Paul had made one or two expeditions in this direction already but always unaccompanied, for although his thoughts constantly returned to Grace Lovell, and to their three improbable meetings, there was no one in whom he could confide regarding his infatuation. Rudd, he knew, would go out of his way to dissuade him from anything but a formal association with the family and on the one or two occasions he had mentioned her name the agent had abruptly changed the subject. It was clear that he carried his dislike of the family as far as the cadet branch still living on Shallowford property, for he once referred to Bruce Lovell as ‘a man who could borrow from a Hebrew pawnbroker and later have the man charged as a receiver of stolen goods!’ Neither did Paul care to raise the subject of Grace Lovell to Claire Derwent, although their association had been completely circumspect. He decided that he would like to keep it that way, for she was a merry and informative companion, who seemed to enjoy showing him off to scattered local families, and although she looked undeniably attractive with her corn-coloured curls peeping beneath a hard hat and her pink cheeks glowing with health, she did not stir him in the way that Grace Lovell had when they had met on that first occasion in the nursery, or when she had accepted his gift of the screen at the sale. The screen had been collected the following day and since then he had not even glimpsed her although, on two occasions, he rode slowly past her house in the early morning, and at various times had ridden the grey, now named Snowdrop, along the tideline of the Bay.

The grey’s name derived from a remark of Mrs Handcock’s, greeting him as he rode down from Priory Wood with, ‘I zeed ’ee cummin’, you an’ that gurt beast o’ yours! Just like a man zitting atop a gurt bunch o’ snowdrops!’ and thereafter Paul discarded the grey’s Irish name which was unpronouncable, and settled for ‘Snowdrop’.

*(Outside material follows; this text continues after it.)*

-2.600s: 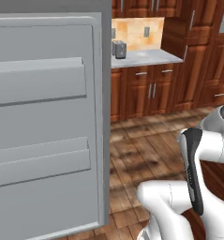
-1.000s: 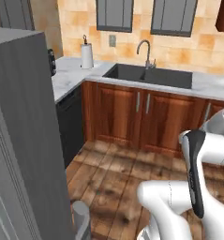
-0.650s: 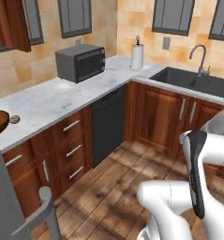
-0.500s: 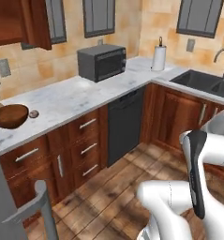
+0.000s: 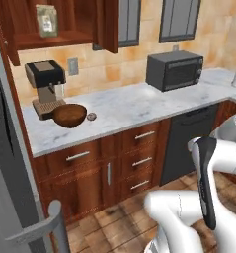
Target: Pick the egg and butter from the fridge and place them by the bowl for mixing.
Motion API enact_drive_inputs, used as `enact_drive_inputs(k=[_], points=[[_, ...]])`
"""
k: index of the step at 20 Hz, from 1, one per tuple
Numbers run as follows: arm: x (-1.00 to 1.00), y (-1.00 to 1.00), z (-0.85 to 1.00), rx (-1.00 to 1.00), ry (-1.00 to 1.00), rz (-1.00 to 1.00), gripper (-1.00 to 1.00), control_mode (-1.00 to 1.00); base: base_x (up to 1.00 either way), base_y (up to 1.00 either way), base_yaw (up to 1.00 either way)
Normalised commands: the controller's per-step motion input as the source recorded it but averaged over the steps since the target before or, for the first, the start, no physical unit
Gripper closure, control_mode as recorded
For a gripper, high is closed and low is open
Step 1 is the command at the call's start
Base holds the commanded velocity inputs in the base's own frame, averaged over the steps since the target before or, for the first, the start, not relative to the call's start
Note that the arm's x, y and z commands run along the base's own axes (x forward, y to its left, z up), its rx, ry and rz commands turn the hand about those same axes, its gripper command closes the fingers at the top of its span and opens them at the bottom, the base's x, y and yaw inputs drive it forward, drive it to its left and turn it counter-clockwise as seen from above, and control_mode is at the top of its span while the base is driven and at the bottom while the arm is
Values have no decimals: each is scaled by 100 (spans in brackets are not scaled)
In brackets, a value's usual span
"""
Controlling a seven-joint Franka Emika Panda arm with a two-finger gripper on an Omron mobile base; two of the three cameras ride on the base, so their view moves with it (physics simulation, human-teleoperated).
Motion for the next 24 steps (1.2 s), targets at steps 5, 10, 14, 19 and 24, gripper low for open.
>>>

So the summer days slipped by, until Eph Morgan announced that renovations were finished, and Mr Craddock might write to the upholsterers in Paxtonbury for soft furnishings he and Rudd had ordered on their one expedition to the city. The day before they were due to arrive Claire turned up at the house on foot dressed, for once, in blouse, skirt and white straw hat, announcing that her horse had gone lame and asking if she could help arrange the furniture that was coming.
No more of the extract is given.